Vaxart announced it was part of the U.S. government's Operation Warp Speed (OWS) program on June 26. Less than a month later, the stock was up 570%. Despite implying otherwise, the company was not selected to receive funding as part of the OWS program. It was merely invited to participate in preliminary studies on animals.

One stakeholder took advantage of the confusion. Less than three weeks earlier, Armistice Capital, a hedge fund that owned 29% of the company, had amended an agreement allowing it to buy shares for pennies. When the stock spiked, they simultaneously bought the shares on the cheap and sold them, pocketing $200 million and essentially exiting their ownership stake. Due to the actions and timing, Vaxart is the subject of an investigation by both the Department of Justice and the Securities and Exchange Commission.

Inovio has its own history of confusing announcements that have propelled the stock higher. CEO Dr. Joseph Kim claimed in a February television interview, and into March, that the company had developed a COVID-19 vaccine in only three hours. After criticism, the company clarified that it had only developed a construct for the vaccine. A slew of shareholder lawsuits followed.
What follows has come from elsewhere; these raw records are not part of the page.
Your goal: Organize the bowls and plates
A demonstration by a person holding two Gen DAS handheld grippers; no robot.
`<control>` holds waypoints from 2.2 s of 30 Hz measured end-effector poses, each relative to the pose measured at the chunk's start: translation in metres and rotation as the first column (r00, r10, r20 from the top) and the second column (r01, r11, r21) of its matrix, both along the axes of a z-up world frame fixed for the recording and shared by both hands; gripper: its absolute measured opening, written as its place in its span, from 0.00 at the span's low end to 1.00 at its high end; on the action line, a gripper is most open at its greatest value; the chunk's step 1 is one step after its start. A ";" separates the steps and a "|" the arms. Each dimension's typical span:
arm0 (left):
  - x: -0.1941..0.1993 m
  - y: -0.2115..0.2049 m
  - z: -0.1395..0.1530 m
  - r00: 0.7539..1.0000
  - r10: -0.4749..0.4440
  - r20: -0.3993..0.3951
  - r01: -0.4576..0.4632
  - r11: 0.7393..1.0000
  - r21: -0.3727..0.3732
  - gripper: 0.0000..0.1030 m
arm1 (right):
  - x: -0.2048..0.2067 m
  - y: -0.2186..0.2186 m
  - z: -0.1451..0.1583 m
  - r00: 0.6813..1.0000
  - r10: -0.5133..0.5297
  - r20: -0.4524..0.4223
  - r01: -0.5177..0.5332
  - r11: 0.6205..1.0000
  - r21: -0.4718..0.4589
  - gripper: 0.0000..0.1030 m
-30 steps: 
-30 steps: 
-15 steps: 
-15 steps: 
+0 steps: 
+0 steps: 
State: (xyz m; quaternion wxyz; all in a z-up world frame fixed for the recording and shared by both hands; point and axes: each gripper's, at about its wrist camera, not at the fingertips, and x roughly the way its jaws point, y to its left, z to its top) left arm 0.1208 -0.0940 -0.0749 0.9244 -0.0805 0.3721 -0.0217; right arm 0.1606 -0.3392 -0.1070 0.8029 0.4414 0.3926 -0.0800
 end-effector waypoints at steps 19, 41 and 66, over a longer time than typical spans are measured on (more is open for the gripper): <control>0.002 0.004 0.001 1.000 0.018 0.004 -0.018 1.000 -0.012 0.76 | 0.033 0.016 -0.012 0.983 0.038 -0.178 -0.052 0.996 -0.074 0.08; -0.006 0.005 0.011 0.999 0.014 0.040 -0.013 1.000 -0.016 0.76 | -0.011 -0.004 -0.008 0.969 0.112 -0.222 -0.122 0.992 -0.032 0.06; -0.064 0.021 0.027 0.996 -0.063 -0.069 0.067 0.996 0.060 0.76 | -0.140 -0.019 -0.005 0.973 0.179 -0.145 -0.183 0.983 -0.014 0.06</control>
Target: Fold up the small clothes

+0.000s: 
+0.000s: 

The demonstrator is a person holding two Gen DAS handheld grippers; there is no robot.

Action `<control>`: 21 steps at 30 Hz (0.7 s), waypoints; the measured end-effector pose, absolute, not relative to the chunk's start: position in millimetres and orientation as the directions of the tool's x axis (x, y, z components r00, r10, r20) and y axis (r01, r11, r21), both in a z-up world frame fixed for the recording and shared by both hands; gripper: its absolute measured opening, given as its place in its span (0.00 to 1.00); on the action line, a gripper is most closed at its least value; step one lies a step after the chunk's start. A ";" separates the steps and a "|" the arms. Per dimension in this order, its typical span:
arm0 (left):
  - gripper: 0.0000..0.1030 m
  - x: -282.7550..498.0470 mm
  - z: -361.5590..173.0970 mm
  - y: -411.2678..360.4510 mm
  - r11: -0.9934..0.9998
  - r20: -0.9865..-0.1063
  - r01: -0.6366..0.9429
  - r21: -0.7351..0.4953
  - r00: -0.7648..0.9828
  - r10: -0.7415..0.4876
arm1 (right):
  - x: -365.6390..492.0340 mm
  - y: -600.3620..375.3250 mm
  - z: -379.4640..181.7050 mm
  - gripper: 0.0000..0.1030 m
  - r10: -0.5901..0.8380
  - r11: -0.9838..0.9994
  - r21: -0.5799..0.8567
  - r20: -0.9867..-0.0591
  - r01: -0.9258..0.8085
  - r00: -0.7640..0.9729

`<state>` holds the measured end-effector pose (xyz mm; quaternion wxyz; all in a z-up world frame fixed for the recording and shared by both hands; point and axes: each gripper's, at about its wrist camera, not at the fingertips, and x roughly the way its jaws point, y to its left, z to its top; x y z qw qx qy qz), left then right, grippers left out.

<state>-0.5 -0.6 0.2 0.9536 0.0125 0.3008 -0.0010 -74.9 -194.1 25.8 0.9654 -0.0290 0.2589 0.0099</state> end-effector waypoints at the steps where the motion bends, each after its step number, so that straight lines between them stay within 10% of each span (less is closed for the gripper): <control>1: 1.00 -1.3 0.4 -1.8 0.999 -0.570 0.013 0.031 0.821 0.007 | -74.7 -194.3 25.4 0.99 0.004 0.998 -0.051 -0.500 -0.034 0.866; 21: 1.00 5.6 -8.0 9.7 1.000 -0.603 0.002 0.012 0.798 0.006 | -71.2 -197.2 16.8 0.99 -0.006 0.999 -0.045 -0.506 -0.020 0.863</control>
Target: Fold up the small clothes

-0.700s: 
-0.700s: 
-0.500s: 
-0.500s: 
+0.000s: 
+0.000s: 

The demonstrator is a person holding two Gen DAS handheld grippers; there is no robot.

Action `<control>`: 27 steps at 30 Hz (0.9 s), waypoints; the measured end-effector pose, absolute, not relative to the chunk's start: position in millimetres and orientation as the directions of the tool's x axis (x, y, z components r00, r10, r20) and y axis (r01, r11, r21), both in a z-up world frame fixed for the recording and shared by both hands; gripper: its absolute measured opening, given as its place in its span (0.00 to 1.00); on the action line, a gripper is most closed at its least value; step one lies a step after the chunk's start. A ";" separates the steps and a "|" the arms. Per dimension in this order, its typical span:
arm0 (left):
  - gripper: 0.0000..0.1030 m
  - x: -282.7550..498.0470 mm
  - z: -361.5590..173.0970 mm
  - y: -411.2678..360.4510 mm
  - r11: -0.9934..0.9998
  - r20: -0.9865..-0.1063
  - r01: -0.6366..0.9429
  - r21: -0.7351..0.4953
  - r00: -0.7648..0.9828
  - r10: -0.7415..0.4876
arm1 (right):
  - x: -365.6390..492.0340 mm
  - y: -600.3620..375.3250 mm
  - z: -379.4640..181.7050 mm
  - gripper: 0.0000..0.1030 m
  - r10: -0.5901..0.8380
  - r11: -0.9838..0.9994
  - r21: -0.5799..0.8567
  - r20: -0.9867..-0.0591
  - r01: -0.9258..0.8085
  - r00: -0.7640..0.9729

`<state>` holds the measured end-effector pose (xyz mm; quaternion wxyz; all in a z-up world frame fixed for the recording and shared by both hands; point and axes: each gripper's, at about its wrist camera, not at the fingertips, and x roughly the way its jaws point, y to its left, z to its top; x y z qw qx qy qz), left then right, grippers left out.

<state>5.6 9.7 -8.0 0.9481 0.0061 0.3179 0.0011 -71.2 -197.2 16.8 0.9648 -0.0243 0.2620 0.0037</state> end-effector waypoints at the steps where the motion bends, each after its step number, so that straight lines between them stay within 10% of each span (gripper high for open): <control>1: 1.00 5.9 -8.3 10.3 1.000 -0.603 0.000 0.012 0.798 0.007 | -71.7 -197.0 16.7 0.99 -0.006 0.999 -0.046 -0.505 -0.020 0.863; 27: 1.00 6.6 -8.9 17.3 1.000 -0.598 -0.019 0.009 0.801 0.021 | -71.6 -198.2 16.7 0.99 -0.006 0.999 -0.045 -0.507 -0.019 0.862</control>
Not one to shy away from promotion, Dr. Kim called his company "the leader in coronavirus vaccine development in the world" in a March White House meeting between President Trump and pharmaceutical executives. By June 23, when Inovio secured its funding to make more of its electronic drug delivery devices, the stock was already up 500% for the year. A week later, the company would announce it was part of OWS and shares continued to rise, at one point registering a 1000% gain during 2020. OWS had already announced its finalists for vaccine development earlier in the month, and Inovio was not listed among them.

If you have to choose one

Neither company offers a predictable future or a clear path to a COVID-19 vaccine. Although Inovio has many more drug candidates further along the clinical trial process, and expects a big phase 3 readout this year, delivery of those drugs requires a complex electronic device. It's hard to see broad adoption of this technology without a particularly unique drug or disease cure. The SARS-CoV-2 virus offered that opportunity, but the window seems to have (at least partially) closed.

Vaxart, on the other hand, is focused on one of the most prevalent diseases that exists, one that causes up to five million severe illnesses per year. Combine the fact that about half of Americans already get a flu vaccine each year with perhaps the easiest drug delivery mechanism ever invented and the ingredients exist for massive uptake. For the long term potential and gargantuan market opportunity, Vaxart may offer the better potential reward for those willing to take considerable risk and wait years for the small biotech to prove itself.